I didn’t feel the raw, frosty breeze that night; I knew it was chilly, I could see Megan's hot breath, hitting the cold air. As ever I stayed awake, keeping watch over the girl I loved. The pain in my head, had all but gone, abated, disappeared. I felt alive again, as I did all those months ago, before tragedy struck. Laying at the entrance to the underground, we were unnoticeable, faceless, blending in to the city streets, as never before. For the first time since we ended up homeless, sleeping in door ways, Megan slept, perfectly; undisturbed, without confrontation. I sat there, as Megan hibernated, curled up against my side, imagining our life together, in our own place; a warm fire burning, clean clothes, food in the cupboards; holding each other tightly, sleeping in a comfy bed. My eyes closed, I was there, away from the streets, far from the life I was used to. I was living again!
Dawn broke, on a crisp winters morning. I couldn’t feel the chill; I felt warm, at peace and finally happy. I could see Magan, still asleep, still that sparkle in her eyes, still as beautiful as she ever was. I looked at her face from above; looking down at us both. For the first time, I saw the truth, in front of me. I wasn’t with Magan any more, not in the literal sense; I had left her side that night. I couldn’t feel her cheek next to mine, the touch of her hand on my leg and her hair on my face; I was wide awake, like never before. Magan was laying in a green field of flowers, pulsating with energy, vivid technicolour; abstract. I pointed my finger, towards the love of my life, sleeping soundly. The picture in view, rippled, obscured, as a stone falls into water. I reached out to touch Megan's arm, I felt nothing. I was there, as an observer, looking in at what once was. My heart felt deeper, my touch, more distant.

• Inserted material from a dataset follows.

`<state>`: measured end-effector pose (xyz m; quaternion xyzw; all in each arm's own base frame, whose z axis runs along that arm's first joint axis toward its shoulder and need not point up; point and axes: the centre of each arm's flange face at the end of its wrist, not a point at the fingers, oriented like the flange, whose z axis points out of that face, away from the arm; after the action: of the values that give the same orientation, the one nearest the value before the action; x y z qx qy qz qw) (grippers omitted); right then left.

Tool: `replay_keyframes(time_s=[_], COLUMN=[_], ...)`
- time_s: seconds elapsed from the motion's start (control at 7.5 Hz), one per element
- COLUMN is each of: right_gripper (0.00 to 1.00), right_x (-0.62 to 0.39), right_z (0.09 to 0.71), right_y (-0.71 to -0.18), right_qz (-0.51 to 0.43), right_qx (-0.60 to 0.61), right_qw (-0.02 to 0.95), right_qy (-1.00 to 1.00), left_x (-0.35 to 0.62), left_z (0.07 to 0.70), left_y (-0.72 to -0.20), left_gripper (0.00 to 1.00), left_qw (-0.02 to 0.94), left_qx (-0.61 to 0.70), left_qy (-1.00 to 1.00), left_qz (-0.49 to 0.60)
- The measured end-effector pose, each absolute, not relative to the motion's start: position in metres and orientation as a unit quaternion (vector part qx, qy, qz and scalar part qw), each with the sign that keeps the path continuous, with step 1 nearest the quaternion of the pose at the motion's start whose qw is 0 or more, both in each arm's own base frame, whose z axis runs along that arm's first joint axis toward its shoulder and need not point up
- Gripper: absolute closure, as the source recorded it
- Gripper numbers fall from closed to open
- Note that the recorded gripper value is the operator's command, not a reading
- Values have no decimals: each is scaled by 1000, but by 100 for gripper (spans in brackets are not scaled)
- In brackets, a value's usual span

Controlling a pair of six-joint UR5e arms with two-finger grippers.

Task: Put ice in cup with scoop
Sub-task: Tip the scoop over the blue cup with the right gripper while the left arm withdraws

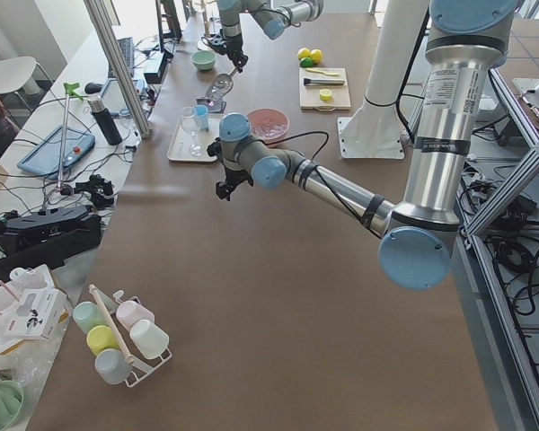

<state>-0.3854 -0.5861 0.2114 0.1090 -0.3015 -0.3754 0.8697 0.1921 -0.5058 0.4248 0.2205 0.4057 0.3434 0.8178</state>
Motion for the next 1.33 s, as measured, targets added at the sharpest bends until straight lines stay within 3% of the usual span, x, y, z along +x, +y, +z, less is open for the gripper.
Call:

I died that night, quietly in my sleep, there was no family surrounding my bed, no pain from the bruises that adorned my body; no hospital machines, no noise, no drama, just me drifting away, holding the person I loved close. The torture and torment I felt in life had gone; in death it had dissipated into the memories of the past; agonising reminiscences, that had all but gone. I never imagined my passing to be like this: always believing my ending would be more arduous than life itself. I couldn’t hold Megan any more, but I knew now, she would also finally be at peace. Losing someone close is harrowing and daunting, but in time, the disquiet will pass, and life will go on; new experiences ahead, more memories to share and stories to tell.
I remained with Megan, as she fought back the tears, trying to shake my body back into life. Uncontrollably, inconsolable despair, as my body was removed. I saw myself placed in a cold morgue, a funeral paid for by the state; just Megan mourning my passing. I stayed with her, day after day; no longer on the streets, cared for in the shelter we rejected together, a short time before. Somewhere warm she could finally lay her head. Still broken with grief, but getting stronger each day.
I was with the person I loved, for a very long time, I watched her grow and with determination, strength of mind and willpower, achieve all her dreams. She went to college, studied harder each day, got a job, in the hospital, we had both run from, on that cold November afternoon. She cared for others, as she cared for me, devoting her life to those in need. Megan held their hand, as she held mine, gave them hope, an ear to listen and a shoulder to cry on. Her life on the streets had taught her much. She was a survivor in a harsh world. Megan lived because I died, one life for the aspirations, and achievements of another, willingly given to see her grow.
This is my final day with Megan, the day I had been waiting for, the day we got our own flat together; finally Magan achieved what we both had wanted. I shared the day she moved into her new home; the reason I stuck around, to see her finally happy, sanguine away from the streets. During that first night in her new home, she slept with the lamp on, street lights illuminating the dark. Magan still had to overcome the demons that haunted her, the nightmares that still languished, but on this, our first and last night together, she knew I was there, watching over her, as she slept soundly in her bed, making sure she was safe from the night ahead.